The effect of the Placement on existing Shareholders is outlined below
| Existing Shares | Options | |
|---|---|---|
| Number Issued | 81,920,010 | 24,100,000 |
| Resolution 1–Share Placement | 37,500,000 | - |
| New Total | 119,420,010 | 24,100,000 |
| Dilutionary Effect | 31.40% |
LACONIA RESOURCES LIMITED Notice of General Meeting
Resolution 2 - Approval to Participate in Placement by Ian Stuart
Mr Ian Stuart wishes to participate in the issue of Shares, the subject of Resolution 1.
Mr Stuart is a Director of the Company and is therefore classified as a related party of the Company.
Approval is sought for the issue of up to 1,500,000 Shares at an issue price of $0.04 to Mr Stuart (and/or his nominee) resulting in a total subscription value of $60,000, for the purposes of Listing Rule 10.11. The 1,500,000 Shares are included in the total placement of 37,500,000 Shares, the subject of Resolution 1.

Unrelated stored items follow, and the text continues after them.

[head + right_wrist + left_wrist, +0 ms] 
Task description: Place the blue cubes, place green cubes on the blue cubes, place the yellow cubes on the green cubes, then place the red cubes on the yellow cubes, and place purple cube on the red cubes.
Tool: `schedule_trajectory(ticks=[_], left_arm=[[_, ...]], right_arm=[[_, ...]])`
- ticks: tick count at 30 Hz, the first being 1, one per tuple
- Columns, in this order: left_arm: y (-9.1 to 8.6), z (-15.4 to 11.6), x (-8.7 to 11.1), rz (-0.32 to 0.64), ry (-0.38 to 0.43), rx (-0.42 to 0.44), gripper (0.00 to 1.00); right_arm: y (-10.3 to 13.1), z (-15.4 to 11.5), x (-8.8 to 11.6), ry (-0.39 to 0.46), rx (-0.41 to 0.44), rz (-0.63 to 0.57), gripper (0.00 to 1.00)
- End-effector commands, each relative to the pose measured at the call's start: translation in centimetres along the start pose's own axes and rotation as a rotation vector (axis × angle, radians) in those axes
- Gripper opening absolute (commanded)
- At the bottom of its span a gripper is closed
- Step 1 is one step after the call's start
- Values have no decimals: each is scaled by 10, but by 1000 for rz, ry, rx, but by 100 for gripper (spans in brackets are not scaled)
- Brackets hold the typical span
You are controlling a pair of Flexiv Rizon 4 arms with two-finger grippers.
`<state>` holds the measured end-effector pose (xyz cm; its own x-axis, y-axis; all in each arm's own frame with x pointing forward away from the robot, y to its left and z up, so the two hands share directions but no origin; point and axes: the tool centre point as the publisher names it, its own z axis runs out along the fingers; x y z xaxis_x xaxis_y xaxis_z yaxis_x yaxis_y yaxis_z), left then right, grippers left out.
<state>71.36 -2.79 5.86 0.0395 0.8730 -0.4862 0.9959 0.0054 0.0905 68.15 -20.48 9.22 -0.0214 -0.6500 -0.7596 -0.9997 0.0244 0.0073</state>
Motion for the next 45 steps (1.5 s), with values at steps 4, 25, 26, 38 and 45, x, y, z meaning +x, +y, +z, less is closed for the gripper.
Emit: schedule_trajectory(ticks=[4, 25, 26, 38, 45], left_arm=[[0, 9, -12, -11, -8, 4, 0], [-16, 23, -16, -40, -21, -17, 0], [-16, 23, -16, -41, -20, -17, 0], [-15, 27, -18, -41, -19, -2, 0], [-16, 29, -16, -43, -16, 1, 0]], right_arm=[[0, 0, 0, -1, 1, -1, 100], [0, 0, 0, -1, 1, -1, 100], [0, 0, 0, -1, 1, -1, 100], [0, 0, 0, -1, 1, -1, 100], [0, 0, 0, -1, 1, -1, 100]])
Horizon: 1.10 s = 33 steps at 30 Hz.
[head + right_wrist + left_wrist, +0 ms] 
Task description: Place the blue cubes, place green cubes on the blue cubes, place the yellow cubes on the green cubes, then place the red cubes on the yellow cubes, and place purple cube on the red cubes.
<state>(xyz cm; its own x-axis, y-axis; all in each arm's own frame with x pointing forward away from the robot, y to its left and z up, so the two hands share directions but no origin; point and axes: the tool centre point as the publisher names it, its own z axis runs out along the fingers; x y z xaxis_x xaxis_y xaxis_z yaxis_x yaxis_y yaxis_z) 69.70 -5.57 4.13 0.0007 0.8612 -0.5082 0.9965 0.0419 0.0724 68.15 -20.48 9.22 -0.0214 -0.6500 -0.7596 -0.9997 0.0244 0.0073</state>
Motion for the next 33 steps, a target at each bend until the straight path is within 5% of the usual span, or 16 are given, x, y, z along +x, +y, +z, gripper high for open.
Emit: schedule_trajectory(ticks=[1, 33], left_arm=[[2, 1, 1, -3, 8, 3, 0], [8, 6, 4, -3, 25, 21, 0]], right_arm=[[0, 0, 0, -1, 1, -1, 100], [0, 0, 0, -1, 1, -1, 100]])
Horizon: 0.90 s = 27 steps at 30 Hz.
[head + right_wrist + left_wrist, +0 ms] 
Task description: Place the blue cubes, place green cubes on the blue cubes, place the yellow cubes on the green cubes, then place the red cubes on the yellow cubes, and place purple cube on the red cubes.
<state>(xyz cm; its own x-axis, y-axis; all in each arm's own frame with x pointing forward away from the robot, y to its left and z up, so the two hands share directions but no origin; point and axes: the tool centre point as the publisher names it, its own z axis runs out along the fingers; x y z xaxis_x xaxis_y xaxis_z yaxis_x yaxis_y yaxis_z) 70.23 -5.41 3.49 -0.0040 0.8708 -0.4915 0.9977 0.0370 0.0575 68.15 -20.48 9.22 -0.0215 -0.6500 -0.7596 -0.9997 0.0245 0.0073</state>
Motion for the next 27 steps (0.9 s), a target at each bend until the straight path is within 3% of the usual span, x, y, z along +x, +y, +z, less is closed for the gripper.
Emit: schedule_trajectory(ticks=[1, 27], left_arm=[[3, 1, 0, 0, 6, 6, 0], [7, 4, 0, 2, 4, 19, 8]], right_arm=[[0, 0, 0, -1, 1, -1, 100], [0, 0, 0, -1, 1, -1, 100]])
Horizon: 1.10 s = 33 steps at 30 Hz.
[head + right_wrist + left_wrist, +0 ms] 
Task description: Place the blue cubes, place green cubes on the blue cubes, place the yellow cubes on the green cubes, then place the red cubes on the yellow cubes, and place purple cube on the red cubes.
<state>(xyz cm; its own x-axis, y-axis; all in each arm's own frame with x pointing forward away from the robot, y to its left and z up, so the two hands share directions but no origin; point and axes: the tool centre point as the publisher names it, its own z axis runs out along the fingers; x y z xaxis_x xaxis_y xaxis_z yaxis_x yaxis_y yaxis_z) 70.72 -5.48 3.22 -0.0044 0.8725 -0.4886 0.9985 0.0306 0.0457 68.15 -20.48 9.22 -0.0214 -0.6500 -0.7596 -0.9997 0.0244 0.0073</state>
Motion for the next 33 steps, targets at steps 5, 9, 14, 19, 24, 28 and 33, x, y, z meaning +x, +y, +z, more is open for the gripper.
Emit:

Section 210 of the Corporations Act provides that shareholder approval for the purposes of section 208 of the Corporations Act, is not needed to give a financial benefit on terms that would be reasonable in the circumstances if the public company and the related party were dealing at arm’s length. The directors consider the issue of the Shares to the related Party pursuant to Resolution 2 will be on arm’s length as the issue will be made on exactly the same terms as the issue of Shares pursuant to Resolution 1. Accordingly, the issue of Shares to Mr Stuart falls within the arm’s length terms exception provided by section 210 of the Corporations Act to the requirement to obtain prior shareholder approval under Part 2E of the Corporations Act.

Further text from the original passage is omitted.